YOUR TASK: In the material below, the lines to reproduce exactly are the one containing "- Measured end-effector" and all lines after it through the last.

INFORMATION SUPPLIED:

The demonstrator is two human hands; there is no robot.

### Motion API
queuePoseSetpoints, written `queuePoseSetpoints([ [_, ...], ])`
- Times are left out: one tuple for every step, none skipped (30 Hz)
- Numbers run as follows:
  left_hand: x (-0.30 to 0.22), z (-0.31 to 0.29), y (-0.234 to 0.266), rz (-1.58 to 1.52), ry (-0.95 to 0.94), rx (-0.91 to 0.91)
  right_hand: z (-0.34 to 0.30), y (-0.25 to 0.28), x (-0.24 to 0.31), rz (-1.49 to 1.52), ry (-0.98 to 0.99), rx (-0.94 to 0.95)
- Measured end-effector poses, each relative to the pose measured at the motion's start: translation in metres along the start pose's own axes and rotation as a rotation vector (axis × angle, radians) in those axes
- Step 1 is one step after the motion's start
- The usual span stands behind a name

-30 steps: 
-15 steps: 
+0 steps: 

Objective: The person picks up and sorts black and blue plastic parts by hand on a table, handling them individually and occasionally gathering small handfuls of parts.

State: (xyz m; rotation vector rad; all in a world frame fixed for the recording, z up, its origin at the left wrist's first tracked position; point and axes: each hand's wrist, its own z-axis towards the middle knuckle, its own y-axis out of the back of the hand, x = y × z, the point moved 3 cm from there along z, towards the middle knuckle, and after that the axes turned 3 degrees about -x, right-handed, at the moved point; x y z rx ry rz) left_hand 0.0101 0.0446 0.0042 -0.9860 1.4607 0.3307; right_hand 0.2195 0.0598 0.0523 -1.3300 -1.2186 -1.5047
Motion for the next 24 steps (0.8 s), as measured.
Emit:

REPLY:
- Measured end-effector poses, each relative to the pose measured at the motion's start: translation in metres along the start pose's own axes and rotation as a rotation vector (axis × angle, radians) in those axes
- Step 1 is one step after the motion's start
- The usual span stands behind a name

-30 steps: 
-15 steps: 
+0 steps: 

Objective: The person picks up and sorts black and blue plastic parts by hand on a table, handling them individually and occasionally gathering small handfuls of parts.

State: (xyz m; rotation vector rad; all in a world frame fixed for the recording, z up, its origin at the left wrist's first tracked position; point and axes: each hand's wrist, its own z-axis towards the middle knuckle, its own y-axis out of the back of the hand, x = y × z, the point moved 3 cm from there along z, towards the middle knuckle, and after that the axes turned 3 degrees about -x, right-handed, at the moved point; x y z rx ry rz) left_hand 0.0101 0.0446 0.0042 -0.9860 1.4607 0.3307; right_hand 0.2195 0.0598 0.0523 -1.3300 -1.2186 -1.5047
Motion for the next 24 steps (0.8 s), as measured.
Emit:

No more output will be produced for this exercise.